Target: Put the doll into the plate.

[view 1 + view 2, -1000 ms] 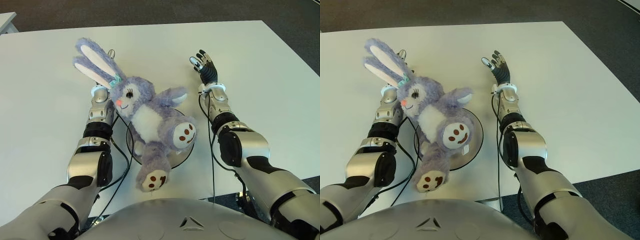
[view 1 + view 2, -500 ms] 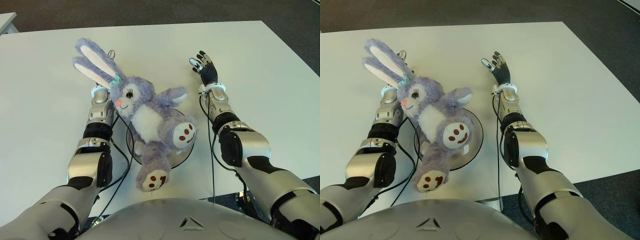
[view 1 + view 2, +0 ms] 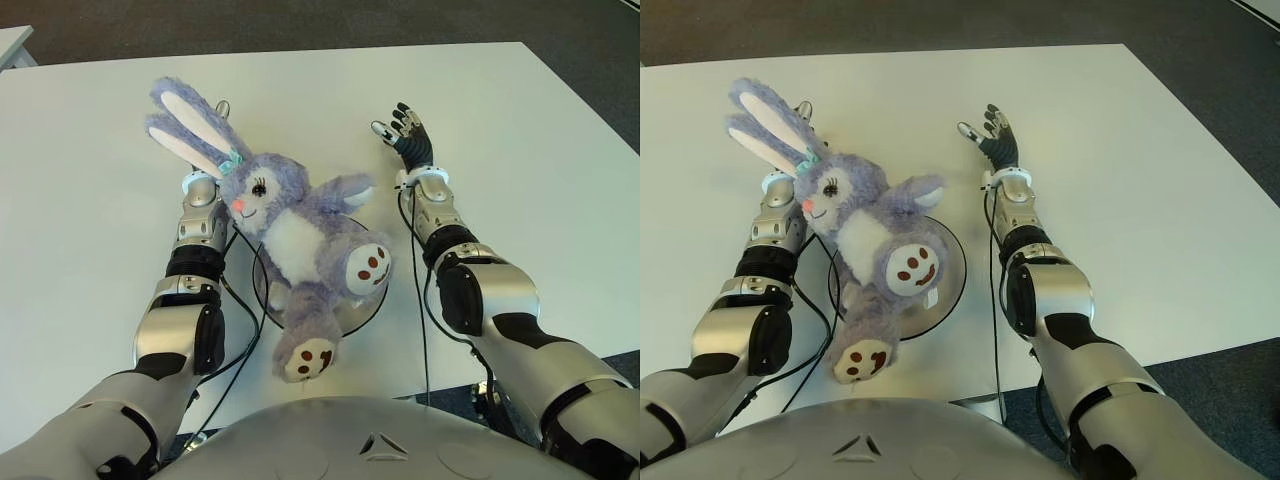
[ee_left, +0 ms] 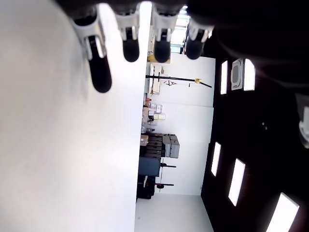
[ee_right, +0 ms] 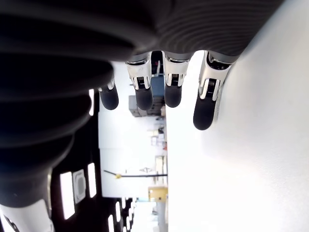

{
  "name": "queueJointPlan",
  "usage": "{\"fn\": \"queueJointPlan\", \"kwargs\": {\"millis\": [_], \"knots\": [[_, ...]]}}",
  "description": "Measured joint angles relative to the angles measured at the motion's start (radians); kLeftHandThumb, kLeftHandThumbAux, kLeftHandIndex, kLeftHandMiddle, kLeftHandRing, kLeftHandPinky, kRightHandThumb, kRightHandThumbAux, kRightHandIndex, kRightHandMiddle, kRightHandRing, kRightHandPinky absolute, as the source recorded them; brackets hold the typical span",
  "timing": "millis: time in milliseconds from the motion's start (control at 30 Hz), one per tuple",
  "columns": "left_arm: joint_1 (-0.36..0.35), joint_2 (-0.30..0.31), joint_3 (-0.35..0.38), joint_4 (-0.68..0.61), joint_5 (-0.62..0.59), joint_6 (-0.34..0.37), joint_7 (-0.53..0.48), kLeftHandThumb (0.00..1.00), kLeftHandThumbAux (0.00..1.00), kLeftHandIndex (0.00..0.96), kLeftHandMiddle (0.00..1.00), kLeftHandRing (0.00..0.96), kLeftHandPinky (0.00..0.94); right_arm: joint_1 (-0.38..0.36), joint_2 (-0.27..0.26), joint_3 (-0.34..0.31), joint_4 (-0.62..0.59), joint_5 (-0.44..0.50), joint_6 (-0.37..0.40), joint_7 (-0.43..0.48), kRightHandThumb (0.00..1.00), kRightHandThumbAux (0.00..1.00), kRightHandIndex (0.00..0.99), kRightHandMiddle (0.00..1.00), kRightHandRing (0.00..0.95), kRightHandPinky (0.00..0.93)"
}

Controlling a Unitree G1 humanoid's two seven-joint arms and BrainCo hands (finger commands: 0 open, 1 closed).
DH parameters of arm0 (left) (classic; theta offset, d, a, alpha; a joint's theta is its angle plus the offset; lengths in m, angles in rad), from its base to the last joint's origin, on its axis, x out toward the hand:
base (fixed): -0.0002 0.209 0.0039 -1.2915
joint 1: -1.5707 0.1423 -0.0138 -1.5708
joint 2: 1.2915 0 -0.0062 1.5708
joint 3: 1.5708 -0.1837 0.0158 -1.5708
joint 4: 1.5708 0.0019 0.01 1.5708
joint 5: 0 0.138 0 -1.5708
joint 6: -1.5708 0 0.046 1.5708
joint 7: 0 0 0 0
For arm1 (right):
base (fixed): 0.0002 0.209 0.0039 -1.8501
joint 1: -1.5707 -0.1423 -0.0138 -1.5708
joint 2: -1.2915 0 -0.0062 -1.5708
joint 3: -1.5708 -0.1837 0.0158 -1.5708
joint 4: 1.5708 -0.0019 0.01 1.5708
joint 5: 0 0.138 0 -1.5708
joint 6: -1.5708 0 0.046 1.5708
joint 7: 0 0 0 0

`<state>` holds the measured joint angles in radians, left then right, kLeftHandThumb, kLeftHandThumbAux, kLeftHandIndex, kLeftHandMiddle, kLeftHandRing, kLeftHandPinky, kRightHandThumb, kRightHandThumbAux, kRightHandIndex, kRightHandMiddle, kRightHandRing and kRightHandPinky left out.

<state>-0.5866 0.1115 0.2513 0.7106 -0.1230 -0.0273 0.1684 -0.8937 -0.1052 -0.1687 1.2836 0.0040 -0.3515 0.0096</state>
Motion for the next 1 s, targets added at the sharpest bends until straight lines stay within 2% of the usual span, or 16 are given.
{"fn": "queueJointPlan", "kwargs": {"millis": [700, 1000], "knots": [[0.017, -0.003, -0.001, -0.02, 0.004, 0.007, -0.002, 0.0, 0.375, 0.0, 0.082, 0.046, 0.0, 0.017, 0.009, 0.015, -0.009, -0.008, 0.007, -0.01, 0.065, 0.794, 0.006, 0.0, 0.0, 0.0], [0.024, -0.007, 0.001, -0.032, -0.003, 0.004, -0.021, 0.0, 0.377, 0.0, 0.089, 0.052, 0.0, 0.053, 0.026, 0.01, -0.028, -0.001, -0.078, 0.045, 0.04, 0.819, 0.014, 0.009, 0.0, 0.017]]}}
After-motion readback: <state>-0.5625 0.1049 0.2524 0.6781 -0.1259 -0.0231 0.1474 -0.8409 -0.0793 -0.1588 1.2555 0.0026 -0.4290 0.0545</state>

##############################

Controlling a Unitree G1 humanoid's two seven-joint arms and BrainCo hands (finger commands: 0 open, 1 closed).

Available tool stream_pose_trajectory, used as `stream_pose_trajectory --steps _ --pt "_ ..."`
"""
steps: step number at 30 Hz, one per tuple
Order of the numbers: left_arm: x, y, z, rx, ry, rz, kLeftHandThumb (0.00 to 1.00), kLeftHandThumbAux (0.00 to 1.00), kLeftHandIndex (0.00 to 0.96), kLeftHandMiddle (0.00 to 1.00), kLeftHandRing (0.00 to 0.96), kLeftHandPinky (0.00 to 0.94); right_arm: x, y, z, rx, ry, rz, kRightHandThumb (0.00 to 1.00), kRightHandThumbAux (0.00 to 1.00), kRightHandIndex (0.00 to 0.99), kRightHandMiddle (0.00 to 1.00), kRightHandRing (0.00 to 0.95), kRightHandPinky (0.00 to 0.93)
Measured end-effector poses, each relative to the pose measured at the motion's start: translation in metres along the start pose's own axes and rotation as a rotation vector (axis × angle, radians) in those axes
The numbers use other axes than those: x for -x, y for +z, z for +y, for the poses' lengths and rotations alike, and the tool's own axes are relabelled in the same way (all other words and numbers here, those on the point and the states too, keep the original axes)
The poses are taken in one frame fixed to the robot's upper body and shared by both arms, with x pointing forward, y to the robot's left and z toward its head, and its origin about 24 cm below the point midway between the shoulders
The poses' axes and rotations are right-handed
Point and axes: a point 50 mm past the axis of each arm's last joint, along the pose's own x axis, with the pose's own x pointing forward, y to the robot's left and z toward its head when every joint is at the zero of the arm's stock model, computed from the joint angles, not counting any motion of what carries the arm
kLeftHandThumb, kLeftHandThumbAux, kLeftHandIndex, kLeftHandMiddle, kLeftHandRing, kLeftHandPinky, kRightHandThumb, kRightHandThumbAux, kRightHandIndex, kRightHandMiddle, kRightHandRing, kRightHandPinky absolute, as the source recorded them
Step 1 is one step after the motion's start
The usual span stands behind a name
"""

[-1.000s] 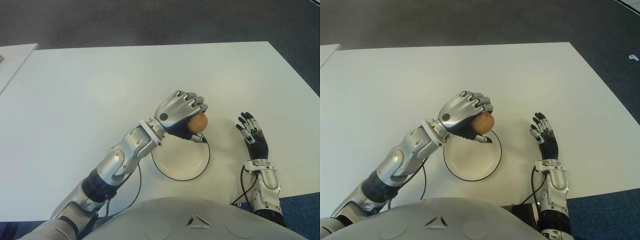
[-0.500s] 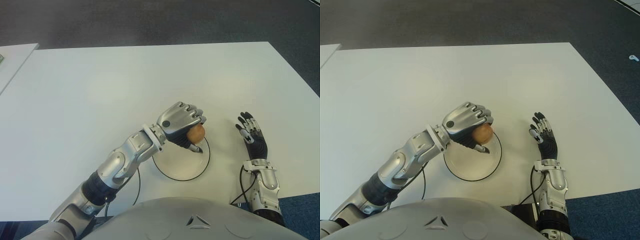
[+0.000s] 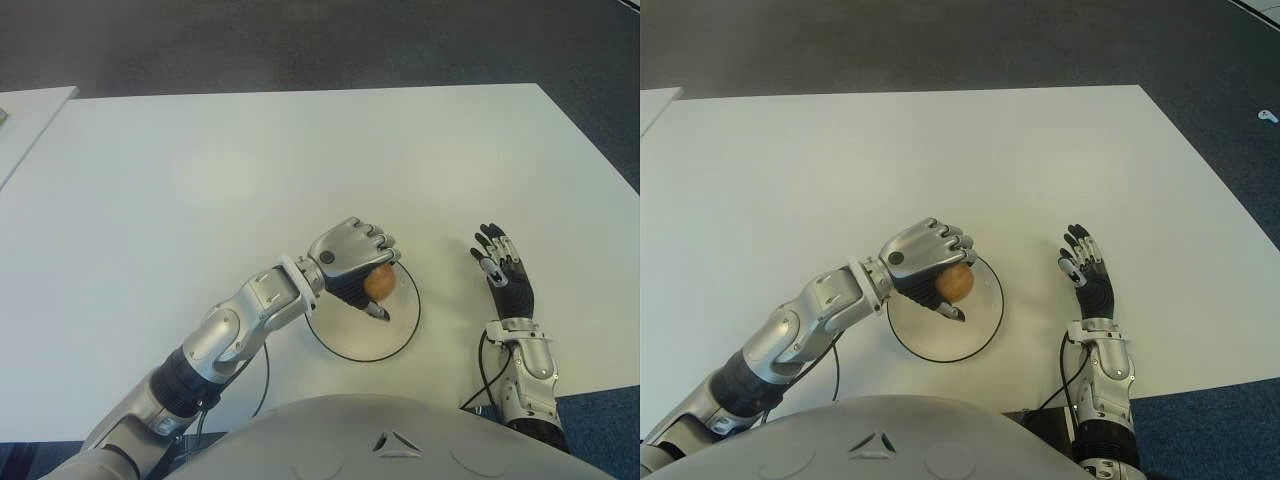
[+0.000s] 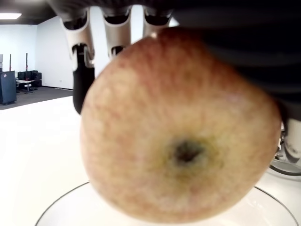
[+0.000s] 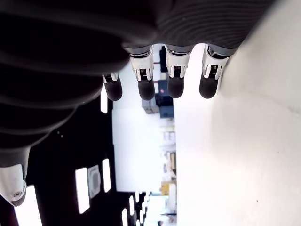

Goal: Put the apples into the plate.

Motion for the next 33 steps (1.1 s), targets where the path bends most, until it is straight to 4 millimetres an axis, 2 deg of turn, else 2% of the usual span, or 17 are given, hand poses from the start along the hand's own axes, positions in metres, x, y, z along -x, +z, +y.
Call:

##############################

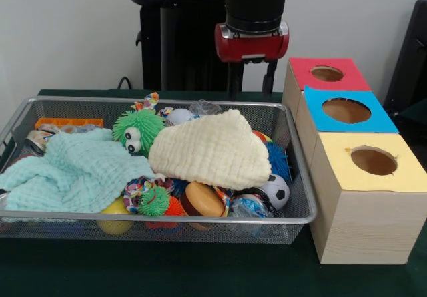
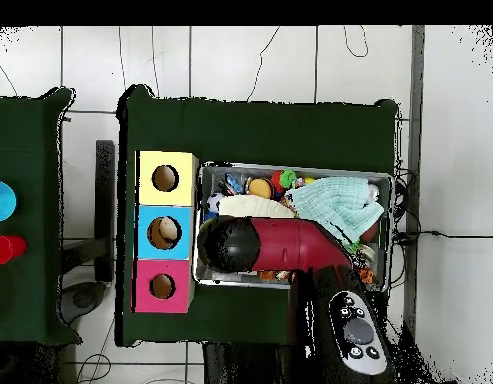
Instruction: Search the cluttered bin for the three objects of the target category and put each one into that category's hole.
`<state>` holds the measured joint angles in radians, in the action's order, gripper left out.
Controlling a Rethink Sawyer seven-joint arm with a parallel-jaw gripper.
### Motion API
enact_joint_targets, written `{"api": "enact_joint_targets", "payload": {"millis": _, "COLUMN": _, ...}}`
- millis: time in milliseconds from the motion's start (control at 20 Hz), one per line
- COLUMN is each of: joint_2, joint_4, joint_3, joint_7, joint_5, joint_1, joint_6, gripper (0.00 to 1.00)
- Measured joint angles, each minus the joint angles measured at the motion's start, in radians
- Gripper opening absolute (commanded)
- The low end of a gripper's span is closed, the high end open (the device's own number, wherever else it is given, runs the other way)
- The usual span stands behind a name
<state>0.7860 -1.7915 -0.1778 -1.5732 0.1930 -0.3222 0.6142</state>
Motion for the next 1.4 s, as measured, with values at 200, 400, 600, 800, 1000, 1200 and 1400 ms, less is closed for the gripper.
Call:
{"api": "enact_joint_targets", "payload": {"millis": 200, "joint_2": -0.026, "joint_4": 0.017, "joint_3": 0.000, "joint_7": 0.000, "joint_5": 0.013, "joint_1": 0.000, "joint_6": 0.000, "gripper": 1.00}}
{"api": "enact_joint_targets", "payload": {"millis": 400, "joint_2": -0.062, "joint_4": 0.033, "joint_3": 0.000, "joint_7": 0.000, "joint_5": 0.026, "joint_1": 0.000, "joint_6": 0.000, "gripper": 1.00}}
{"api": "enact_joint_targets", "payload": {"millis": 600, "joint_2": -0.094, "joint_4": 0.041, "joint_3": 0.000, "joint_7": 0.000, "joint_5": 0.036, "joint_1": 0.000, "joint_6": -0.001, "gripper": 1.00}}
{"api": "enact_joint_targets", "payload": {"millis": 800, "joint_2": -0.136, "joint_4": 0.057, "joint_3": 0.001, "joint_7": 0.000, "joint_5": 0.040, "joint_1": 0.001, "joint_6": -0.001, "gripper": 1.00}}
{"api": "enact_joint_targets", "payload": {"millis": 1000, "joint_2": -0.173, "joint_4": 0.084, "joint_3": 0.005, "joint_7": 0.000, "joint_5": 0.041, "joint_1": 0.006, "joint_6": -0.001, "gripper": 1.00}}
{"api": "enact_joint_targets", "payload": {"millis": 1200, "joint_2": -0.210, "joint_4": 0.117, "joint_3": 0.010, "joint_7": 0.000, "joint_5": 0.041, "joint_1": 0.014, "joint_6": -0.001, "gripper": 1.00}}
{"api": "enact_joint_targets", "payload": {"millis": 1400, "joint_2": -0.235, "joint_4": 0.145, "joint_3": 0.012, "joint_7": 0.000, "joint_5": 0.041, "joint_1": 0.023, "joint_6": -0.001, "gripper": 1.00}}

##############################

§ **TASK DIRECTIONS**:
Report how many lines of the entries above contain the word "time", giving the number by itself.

§ **TASK RESPONSE**:
2